Problem: With the first line as the start and the line containing "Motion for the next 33" as the end, write out every line of the records exactly.

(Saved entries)
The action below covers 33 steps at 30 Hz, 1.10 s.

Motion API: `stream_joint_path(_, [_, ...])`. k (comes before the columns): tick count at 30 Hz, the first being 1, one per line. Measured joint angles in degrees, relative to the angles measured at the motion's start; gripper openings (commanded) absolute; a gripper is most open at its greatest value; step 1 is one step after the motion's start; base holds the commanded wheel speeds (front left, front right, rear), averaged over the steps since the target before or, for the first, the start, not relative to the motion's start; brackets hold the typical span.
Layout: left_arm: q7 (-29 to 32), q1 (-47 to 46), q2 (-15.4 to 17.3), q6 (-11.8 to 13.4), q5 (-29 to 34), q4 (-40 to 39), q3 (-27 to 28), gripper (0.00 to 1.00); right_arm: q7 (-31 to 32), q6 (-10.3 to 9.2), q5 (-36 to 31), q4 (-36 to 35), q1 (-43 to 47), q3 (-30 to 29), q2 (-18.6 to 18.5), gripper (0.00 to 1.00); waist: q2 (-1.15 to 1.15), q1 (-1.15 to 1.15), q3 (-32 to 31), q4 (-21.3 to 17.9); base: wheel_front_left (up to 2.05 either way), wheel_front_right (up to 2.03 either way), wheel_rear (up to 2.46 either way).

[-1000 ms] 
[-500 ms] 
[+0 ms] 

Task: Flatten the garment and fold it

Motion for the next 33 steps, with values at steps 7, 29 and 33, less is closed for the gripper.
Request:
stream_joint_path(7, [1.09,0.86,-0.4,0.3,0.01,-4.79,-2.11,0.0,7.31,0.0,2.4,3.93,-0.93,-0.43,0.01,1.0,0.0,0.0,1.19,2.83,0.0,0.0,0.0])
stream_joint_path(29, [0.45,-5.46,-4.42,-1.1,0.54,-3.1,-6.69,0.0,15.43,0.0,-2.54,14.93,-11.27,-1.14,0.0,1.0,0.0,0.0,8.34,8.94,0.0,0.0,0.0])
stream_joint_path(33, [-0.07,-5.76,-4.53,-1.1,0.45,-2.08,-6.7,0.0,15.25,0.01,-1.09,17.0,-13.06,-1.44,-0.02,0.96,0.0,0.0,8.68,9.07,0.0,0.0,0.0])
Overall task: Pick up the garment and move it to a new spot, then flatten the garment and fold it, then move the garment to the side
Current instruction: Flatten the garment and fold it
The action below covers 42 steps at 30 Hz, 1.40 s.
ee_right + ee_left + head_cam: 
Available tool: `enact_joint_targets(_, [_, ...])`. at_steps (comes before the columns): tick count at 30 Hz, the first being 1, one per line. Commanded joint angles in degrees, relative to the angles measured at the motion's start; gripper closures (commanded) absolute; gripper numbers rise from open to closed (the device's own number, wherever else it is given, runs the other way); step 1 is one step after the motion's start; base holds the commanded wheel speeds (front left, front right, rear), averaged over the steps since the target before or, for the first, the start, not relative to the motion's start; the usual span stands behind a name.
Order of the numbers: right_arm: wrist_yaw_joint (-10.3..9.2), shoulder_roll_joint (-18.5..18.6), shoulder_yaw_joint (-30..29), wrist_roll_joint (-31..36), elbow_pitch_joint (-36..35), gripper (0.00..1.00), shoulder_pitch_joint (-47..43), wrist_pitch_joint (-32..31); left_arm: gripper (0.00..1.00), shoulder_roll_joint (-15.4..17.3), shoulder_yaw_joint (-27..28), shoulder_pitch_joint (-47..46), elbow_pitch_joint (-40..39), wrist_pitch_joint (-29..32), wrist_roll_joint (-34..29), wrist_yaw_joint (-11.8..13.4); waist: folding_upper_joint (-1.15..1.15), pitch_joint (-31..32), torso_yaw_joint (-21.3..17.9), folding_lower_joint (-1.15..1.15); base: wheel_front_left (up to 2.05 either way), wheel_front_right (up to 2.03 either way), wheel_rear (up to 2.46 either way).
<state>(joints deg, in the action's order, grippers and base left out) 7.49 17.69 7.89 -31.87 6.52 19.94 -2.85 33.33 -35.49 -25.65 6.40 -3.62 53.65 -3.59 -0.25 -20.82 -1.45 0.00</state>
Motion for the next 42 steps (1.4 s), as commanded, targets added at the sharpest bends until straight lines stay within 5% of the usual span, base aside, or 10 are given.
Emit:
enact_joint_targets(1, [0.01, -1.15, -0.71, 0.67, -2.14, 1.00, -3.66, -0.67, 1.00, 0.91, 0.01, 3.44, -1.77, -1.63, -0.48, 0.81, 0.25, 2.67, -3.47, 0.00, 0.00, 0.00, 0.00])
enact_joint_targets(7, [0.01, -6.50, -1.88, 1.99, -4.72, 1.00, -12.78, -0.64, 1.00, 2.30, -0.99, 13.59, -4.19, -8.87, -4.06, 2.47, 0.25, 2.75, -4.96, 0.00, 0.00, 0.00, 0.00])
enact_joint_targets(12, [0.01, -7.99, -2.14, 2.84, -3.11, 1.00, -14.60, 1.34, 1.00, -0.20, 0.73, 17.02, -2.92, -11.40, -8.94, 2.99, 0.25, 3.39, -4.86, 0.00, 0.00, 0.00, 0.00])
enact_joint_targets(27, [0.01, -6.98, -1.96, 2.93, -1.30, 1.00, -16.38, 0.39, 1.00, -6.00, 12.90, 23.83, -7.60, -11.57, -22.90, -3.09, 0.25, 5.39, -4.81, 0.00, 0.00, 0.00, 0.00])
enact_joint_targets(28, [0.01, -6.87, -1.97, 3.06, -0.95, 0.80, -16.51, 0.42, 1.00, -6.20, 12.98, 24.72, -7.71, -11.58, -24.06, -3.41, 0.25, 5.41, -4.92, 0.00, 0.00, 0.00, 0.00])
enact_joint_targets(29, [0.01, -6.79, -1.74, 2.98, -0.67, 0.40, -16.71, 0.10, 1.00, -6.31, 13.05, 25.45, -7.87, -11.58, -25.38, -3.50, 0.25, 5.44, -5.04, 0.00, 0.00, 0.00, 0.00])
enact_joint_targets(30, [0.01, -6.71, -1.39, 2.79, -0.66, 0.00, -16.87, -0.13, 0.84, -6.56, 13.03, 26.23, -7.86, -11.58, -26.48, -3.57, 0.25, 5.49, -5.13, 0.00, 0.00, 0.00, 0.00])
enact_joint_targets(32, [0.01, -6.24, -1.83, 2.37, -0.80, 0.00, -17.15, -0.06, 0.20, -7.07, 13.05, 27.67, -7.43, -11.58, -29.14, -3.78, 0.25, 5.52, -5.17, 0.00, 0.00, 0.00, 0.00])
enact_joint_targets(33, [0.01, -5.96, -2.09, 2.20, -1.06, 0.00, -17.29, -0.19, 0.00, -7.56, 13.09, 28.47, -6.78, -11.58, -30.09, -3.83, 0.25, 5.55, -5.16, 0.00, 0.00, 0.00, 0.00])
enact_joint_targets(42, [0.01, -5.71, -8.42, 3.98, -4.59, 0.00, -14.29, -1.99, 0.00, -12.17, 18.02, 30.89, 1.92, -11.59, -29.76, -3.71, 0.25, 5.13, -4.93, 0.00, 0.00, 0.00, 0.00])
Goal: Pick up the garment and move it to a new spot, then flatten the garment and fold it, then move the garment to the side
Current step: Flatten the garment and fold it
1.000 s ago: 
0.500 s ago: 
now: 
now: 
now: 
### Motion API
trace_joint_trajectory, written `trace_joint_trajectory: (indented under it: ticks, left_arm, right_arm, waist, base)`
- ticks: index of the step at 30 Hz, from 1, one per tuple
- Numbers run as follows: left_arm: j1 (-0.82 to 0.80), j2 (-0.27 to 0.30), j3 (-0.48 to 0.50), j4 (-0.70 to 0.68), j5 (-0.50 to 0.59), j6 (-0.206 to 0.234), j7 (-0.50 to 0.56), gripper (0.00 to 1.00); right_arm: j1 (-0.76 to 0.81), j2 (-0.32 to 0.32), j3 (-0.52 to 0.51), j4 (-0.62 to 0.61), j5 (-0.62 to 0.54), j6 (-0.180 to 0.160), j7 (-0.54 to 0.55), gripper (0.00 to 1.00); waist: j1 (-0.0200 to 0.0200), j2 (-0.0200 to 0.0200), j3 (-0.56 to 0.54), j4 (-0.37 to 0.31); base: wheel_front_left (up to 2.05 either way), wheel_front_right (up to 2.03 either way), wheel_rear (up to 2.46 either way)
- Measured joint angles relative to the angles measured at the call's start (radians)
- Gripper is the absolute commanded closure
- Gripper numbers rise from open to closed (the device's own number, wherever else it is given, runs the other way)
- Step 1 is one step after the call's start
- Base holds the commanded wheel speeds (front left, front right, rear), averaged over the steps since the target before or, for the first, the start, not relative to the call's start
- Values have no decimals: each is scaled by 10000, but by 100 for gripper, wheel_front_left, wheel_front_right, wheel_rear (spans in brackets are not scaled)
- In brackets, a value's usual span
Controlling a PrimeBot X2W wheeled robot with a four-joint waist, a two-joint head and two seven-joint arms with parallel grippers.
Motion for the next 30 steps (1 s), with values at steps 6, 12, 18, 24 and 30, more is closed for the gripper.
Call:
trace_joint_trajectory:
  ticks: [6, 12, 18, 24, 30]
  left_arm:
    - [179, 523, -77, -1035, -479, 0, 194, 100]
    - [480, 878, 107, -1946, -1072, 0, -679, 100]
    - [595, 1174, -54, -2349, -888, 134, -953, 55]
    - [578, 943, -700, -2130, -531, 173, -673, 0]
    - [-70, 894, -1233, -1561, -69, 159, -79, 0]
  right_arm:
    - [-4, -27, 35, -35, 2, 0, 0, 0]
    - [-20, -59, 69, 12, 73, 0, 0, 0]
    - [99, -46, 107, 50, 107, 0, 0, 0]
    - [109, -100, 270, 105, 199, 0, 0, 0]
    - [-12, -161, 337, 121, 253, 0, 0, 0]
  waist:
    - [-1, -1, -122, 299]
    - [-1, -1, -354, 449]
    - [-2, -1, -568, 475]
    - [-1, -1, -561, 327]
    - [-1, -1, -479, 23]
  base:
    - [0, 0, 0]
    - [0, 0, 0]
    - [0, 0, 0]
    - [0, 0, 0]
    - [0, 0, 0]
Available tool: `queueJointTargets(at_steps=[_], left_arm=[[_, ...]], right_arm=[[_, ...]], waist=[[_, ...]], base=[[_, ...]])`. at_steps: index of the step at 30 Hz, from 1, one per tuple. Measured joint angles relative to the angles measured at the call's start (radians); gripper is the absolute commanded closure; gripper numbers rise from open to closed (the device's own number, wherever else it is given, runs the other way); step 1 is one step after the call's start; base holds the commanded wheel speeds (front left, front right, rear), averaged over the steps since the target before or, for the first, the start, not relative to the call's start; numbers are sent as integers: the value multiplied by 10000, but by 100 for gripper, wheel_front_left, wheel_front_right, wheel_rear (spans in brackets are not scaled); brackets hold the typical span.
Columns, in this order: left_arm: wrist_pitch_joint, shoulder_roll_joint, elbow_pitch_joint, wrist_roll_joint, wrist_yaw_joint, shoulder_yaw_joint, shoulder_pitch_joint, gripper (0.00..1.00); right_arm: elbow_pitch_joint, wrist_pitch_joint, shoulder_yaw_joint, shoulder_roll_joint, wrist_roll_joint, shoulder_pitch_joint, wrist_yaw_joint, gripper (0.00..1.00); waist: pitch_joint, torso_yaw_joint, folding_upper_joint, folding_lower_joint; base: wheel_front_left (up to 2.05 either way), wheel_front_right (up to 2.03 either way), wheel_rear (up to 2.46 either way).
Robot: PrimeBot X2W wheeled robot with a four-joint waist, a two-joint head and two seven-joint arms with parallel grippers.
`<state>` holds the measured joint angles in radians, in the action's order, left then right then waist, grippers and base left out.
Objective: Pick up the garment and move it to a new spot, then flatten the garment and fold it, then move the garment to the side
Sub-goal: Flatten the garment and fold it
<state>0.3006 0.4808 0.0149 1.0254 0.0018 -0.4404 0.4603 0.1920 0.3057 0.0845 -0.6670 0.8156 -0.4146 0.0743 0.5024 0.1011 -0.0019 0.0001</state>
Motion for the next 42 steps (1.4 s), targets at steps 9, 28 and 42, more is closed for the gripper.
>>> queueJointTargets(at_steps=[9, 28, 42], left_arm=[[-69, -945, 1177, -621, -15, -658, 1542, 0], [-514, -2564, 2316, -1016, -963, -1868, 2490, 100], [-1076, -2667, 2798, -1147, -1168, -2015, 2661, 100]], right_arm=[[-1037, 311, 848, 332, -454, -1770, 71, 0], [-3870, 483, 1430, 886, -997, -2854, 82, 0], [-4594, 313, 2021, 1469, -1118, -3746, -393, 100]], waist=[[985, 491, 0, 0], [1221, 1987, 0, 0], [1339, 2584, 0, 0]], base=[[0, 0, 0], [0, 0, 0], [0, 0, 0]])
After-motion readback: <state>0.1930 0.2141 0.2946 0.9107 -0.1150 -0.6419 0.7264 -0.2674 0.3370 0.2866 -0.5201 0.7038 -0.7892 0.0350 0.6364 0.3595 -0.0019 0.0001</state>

Finished exercise:
The action below covers 33 steps at 30 Hz, 1.10 s.

Motion API: `stream_joint_path(_, [_, ...])`. k (comes before the columns): tick count at 30 Hz, the first being 1, one per line. Measured joint angles in degrees, relative to the angles measured at the motion's start; gripper openings (commanded) absolute; a gripper is most open at its greatest value; step 1 is one step after the motion's start; base holds the commanded wheel speeds (front left, front right, rear), averaged over the steps since the target before or, for the first, the start, not relative to the motion's start; brackets hold the typical span.
Layout: left_arm: q7 (-29 to 32), q1 (-47 to 46), q2 (-15.4 to 17.3), q6 (-11.8 to 13.4), q5 (-29 to 34), q4 (-40 to 39), q3 (-27 to 28), gripper (0.00 to 1.00); right_arm: q7 (-31 to 32), q6 (-10.3 to 9.2), q5 (-36 to 31), q4 (-36 to 35), q1 (-43 to 47), q3 (-30 to 29), q2 (-18.6 to 18.5), gripper (0.00 to 1.00); waist: q2 (-1.15 to 1.15), q1 (-1.15 to 1.15), q3 (-32 to 31), q4 (-21.3 to 17.9); base: wheel_front_left (up to 2.05 either way), wheel_front_right (up to 2.03 either way), wheel_rear (up to 2.46 either way).

[-1000 ms] 
[-500 ms] 
[+0 ms] 

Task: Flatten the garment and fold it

Motion for the next 33 steps, with values at steps 7, 29 and 33, less is closed for the gripper.

Nothing further is required for this answer.